• Task to carry out: Any images in the material are to be dropped while every line is retyped exactly.

• Data block:
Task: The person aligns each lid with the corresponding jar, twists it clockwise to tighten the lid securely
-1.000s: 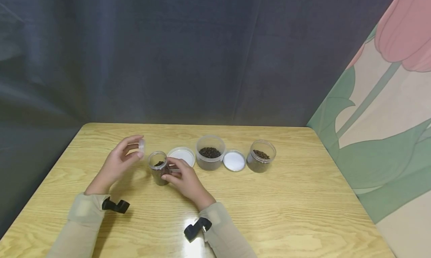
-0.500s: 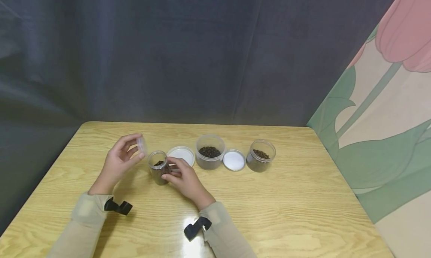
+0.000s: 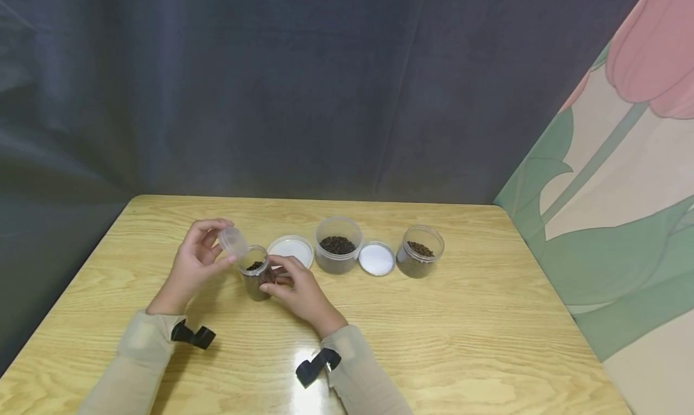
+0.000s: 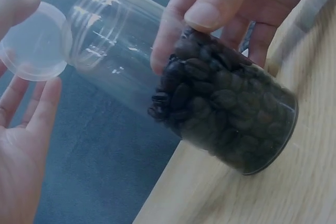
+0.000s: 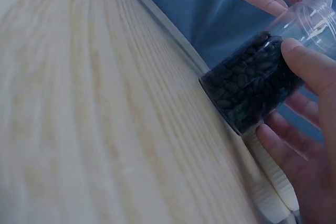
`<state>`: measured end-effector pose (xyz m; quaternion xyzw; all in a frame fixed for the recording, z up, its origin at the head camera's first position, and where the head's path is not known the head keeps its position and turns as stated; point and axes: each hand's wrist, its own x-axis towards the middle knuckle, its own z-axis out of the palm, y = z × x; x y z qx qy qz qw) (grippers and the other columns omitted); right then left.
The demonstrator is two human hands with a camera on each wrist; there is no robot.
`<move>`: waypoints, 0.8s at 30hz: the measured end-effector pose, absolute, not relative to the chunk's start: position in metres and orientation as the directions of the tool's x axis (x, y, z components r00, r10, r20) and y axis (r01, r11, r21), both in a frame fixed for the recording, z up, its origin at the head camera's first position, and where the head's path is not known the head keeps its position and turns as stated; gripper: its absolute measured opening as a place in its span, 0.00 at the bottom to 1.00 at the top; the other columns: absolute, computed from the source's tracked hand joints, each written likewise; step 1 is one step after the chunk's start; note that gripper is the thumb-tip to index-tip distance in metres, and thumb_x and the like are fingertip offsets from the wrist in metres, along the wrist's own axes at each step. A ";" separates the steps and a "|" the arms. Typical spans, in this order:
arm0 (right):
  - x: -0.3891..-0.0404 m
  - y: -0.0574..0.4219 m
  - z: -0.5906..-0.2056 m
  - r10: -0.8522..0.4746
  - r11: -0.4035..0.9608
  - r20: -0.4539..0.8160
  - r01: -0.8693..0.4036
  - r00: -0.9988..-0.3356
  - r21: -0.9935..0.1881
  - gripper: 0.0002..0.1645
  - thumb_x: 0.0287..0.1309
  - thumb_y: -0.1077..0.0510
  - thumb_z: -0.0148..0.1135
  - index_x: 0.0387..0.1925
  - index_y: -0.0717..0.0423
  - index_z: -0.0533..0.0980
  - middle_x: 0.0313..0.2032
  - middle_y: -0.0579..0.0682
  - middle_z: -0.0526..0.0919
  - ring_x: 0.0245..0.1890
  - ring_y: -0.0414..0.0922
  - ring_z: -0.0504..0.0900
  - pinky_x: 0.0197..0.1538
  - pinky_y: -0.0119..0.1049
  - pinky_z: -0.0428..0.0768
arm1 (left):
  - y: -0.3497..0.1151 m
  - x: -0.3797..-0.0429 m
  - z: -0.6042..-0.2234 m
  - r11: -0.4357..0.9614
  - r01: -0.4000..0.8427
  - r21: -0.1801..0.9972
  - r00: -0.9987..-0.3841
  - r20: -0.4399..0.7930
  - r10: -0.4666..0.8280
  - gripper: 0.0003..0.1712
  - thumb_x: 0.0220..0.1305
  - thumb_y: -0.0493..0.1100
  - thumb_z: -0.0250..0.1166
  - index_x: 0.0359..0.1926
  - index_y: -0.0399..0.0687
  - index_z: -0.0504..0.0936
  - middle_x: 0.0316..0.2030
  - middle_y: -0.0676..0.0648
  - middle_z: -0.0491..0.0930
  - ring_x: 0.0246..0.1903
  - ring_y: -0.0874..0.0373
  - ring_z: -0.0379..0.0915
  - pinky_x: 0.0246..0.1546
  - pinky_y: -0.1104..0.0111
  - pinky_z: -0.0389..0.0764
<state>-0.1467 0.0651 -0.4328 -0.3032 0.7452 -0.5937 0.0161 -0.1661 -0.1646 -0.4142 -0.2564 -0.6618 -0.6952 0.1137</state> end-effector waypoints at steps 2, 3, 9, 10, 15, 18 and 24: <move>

• Solution:
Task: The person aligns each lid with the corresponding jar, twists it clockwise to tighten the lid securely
-1.000s: 
-0.500s: 
+0.000s: 
+0.000s: 
+0.000s: 
`<state>`: measured end-effector pose (xyz m; quaternion xyzw; all in a frame fixed for the recording, z up, its origin at the head camera's first position, and where the head's path is not known the head keeps its position and turns as stated; point and axes: each hand's wrist, its own x-axis towards the middle knuckle, its own z-axis out of the palm, y = z × x; x y z qx qy qz qw) (grippers and the other columns omitted); right then left.
The demonstrator is two human hands with a camera on each wrist; there is no robot.
`<move>`: waypoints, 0.8s at 30hz: the measured end-effector pose, absolute, not relative to the chunk's start: position in metres and orientation as the directions of the tool's x axis (x, y, z components r00, r10, r20) and y axis (r01, r11, r21), both in a frame fixed for the recording, z up, its origin at the head camera's first position, and where the head's path is not known the head keeps its position and turns as stated; gripper: its absolute measured opening as a place in its span, 0.00 at the bottom to 1.00 at the top; the other columns: absolute, computed from the source's tracked hand joints, each written likewise; step 1 is one step after the chunk's start; note that gripper is the thumb-tip to index-tip distance in metres, and thumb_x and the like are fingertip offsets from the wrist in metres, along the wrist's own axes at each step. A ";" separates the steps and a "|" the arms. Typical spans, in this order:
arm0 (right):
  - x: -0.3891..-0.0404 m
  - y: -0.0574..0.4219 m
  - z: -0.5906..-0.2056 m
  - r10: -0.8522..0.4746
  - r11: -0.4035..0.9608
  - r20: -0.4539..0.8160
  - r01: -0.8693..0.4036
  - r00: -0.9988..-0.3356
  - r21: -0.9935..0.1881
  - gripper: 0.0002..0.1645
  - thumb_x: 0.0287..0.1309
  - thumb_y: -0.1077..0.0510
  - thumb_z: -0.0148..0.1135
  - index_x: 0.0387..0.1925
  - index_y: -0.0717..0.0423
  - index_z: -0.0533..0.0980
  - middle_x: 0.0313..0.2032
  - middle_y: -0.0579..0.0682
  - middle_z: -0.0526..0.0919
  - ring_x: 0.0245..0.1890
  - ring_y: -0.0414..0.0922
  - ring_z: -0.0504..0.0900
  - pinky_x: 0.0197..0.1538
  - pinky_y: -0.0119..0.1049
  - pinky_z: -0.0428..0.0768
arm1 (left):
  - y: -0.3497..0.1151 m
  - x: -0.3797..-0.0429 m
  - z: -0.6042..-0.2234 m
  - r11: -0.4357..0.9614
  - r01: -0.4000..0.8427
  - r21: -0.1801..0.9972
  - r00: -0.9987..-0.3841
  - r20: -0.4399..0.7930
  - r10: -0.4666..0.8280
  - gripper: 0.0003..0.1712
  - thumb_x: 0.0220..0.1305
  - thumb_y: -0.0493..0.1100
  - thumb_z: -0.0250..0.1166
  - index_x: 0.0359..0.1926
  - index_y: -0.0399..0.0687
  - index_z: -0.0504..0.0936
  - middle_x: 0.0316..0.2030
  - middle_y: -0.0676..0.0648
  - middle_z: -0.0491..0.0930
  - ring_x: 0.0246..0.1903
  - ring_y: -0.0874..0.0373
  - ring_z: -0.0379..0.0915
  - pinky_x: 0.0246..0.1546
  - pinky_y: -0.1104..0.0111
  - pinky_z: -0.0389..0.0764
<state>-0.1467 0.0651 -0.4328 -0.3032 0.7452 -0.5937 0.0161 -0.1661 -0.1646 -0.4142 -0.2564 -0.6618 -0.6952 0.1137</state> end-effector waypoints at steps 2, 3, 9, 10, 15, 18 and 24: <move>

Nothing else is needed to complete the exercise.